HISTORIA Y EXTERIOR

El adelantado Alonso Fernández de Lugo funda, el 3 de mayo de 1493, Santa Cruz de La Palma, dando así por terminada la conquista de esta isla, comenzada en las playas de Tazacorte el 29 de septiembre de 1492, onomástica del arcángel San Miguel, quien dio nombre a la isla: San Miguel de La Palma.

En poco tiempo, Santa Cruz de La Palma se convierte en una de las ciudades más importantes del Archipiélago, con un trazado urbano a la moda renacentista de “Ciudad marítima” y ejemplo para las nuevas urbes americanas, con nobles casas, ermitas, iglesias y conventos. Es el caso del convento de la Orden de Santo Domingo de Guzmán, fundado bajo la advocación de San Miguel de La Palma en 1530 por el evangelizador del Nuevo Mundo Fray Domingo de Mendoza sobre una ermita erigida por el adelantado Fernández de Lugo al arcángel, Patrón de la isla.

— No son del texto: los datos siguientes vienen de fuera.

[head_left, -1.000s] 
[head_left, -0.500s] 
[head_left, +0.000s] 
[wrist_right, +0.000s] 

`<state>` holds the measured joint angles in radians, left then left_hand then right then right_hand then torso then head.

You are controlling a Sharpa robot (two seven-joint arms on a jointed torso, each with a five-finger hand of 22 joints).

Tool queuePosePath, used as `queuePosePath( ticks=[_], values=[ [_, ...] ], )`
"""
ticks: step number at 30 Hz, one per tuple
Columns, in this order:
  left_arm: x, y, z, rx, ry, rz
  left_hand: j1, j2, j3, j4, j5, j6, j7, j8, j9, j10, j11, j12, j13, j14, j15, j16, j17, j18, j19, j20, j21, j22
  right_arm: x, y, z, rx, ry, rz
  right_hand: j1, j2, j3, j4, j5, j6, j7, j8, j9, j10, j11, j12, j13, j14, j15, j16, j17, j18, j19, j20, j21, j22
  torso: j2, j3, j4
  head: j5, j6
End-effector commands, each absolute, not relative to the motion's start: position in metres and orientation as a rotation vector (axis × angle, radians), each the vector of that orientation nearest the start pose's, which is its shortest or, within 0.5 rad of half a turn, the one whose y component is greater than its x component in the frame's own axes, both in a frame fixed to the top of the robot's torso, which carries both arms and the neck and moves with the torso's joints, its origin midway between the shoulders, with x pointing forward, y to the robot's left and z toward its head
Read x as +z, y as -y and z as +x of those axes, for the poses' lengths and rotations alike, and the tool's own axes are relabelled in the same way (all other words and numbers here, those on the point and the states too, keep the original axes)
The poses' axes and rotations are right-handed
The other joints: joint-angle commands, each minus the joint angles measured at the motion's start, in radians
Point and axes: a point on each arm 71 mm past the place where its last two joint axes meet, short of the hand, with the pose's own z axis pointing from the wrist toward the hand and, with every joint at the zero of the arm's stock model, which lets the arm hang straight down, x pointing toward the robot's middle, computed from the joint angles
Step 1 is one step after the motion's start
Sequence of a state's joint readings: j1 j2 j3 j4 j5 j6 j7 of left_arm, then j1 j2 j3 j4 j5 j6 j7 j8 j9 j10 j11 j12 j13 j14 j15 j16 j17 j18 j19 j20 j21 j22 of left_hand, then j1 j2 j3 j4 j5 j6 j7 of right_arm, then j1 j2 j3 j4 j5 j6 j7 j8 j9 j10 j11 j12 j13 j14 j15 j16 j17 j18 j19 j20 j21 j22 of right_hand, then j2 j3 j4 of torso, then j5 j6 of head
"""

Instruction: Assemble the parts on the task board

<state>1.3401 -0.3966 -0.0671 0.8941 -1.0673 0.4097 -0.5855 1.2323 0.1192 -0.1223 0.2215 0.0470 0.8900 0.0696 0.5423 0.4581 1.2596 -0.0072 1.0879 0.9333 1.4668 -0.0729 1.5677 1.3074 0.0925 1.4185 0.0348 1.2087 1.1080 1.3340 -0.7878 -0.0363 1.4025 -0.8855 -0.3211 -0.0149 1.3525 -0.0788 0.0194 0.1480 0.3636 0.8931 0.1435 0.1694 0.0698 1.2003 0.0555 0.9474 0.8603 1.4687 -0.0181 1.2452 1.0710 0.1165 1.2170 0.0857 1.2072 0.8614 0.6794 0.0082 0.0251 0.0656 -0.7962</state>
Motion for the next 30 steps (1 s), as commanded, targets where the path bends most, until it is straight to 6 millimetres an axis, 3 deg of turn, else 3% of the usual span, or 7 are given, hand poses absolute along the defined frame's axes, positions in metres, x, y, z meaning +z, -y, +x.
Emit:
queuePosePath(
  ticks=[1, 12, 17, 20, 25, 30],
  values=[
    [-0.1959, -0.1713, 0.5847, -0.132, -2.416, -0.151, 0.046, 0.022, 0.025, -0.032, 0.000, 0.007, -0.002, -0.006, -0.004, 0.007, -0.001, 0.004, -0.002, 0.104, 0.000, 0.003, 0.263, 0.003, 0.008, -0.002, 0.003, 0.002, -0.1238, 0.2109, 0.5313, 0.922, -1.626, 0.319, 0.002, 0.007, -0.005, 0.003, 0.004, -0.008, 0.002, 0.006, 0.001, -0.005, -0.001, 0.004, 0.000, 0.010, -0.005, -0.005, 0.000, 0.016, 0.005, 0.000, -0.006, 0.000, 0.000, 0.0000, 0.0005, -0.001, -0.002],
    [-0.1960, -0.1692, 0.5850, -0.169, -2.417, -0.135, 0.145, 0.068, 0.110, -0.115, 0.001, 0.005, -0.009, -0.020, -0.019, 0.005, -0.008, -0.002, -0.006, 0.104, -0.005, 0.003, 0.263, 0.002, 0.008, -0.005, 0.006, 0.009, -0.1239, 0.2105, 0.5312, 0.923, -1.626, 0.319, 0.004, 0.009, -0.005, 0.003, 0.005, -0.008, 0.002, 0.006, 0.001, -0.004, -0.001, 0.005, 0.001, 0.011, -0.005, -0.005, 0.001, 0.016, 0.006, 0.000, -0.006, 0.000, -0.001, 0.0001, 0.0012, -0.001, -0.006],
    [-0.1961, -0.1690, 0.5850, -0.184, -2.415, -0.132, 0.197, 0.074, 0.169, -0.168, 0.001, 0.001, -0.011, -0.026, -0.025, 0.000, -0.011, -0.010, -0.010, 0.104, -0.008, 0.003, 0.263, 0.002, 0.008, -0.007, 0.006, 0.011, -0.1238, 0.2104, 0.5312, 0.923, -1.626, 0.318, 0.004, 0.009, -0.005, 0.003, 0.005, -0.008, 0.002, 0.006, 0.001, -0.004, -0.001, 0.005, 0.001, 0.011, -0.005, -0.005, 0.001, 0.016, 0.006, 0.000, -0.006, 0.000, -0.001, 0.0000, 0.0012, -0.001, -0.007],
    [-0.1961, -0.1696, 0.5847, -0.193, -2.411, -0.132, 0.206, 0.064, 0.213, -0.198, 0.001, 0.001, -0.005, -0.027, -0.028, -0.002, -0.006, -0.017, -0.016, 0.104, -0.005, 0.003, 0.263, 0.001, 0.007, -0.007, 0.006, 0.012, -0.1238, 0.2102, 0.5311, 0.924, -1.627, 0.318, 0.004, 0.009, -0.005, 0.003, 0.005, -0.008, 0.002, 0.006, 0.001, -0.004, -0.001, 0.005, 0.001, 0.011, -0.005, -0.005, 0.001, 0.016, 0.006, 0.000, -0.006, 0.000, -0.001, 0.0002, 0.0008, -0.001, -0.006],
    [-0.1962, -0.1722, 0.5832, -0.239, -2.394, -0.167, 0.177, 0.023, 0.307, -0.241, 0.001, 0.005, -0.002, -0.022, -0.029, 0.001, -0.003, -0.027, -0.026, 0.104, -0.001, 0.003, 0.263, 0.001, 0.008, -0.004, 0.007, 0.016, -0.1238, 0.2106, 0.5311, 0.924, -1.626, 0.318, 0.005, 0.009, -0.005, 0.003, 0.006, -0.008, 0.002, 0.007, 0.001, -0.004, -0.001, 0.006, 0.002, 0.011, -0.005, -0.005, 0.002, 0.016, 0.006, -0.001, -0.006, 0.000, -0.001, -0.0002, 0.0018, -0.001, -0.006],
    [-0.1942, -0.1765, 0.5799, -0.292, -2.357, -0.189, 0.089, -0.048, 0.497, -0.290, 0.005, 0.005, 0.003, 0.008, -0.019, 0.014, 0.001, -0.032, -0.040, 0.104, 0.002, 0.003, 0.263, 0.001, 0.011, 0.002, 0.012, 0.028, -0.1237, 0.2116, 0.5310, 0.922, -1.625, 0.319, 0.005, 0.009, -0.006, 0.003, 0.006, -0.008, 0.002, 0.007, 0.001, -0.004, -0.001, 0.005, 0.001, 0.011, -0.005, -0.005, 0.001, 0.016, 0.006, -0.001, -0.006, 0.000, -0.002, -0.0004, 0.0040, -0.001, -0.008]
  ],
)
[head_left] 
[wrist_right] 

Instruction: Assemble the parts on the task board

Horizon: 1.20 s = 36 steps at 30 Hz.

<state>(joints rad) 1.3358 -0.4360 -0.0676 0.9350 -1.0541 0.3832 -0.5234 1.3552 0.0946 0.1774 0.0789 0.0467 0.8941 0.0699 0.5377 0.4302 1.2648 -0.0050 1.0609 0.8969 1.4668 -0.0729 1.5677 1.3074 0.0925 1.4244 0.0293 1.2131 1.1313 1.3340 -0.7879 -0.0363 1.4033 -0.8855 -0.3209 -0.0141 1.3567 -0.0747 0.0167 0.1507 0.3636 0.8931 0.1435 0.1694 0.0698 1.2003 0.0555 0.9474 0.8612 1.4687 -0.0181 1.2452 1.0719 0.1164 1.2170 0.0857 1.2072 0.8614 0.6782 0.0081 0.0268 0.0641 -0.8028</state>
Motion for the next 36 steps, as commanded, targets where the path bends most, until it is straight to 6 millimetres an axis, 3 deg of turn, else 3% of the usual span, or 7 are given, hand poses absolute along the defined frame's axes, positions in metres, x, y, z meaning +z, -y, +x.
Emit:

Fray Domingo de Mendoza estableció en Canarias los tres primeros conventos masculinos de las islas realengas, el de San Pedro Mártir, en Las Palmas de Gran Canaria, en 1522; el de La Laguna, en 1527; y el de Santa Cruz de La Palma, en 1530. Como es constante en sus fundaciones, los dominicos se asentaron en la zona opuesta a la que habían ocupado los franciscanos con anterioridad. Así, en la capital de La Palma se situaron en el extremo sur, mientras que los hijos de San Francisco de Asís lo habían hecho en la otra punta de la ciudad en 1508. En julio de 1553, Santa Cruz de La Palma fue tomada por piratas franceses protestantes, bajo el mando de François Le Clerc, apodado “Pie de Palo”, saqueando e incendiando casas, iglesias y conventos. Tras este episodio, el convento dominico se reconstruye inmediatamente, llegando a ser uno de los conventos más hermosos de esta orden.  Con cátedra de filosofía y teología, fue uno de los principales conventos de las islas por la brillantez arquitectónica, así como en las artes y las letras.

Por su situación geográfica, en lo más alto y sobre el puerto hacía de la casa conventual muy hermosa, con una gran plaza que lindaba por la zona norte con el convento de monjas dominicas de Santa Catalina de Siena, fundado en 1624, hoy en su lugar el Teatro Circo de Marte y el edificio de usos múltiples del ayuntamiento capitalino; y por la zona sur con el barrio de San Telmo. El convento dominico de San Miguel de las Victorias se extingue con la desamortización el 27 de abril de 1836. Actualmente, el lugar lo ocupa el Instituto de Enseñanza Secundaria “Alonso Pérez Díaz”, primer centro de enseñanza media creado en la isla en 1932. En él se conserva la antigua portería del convento, donde se encuentra el fresco del Cristo de la Portería, antigua devoción entre los ciudadanos de la ciudad.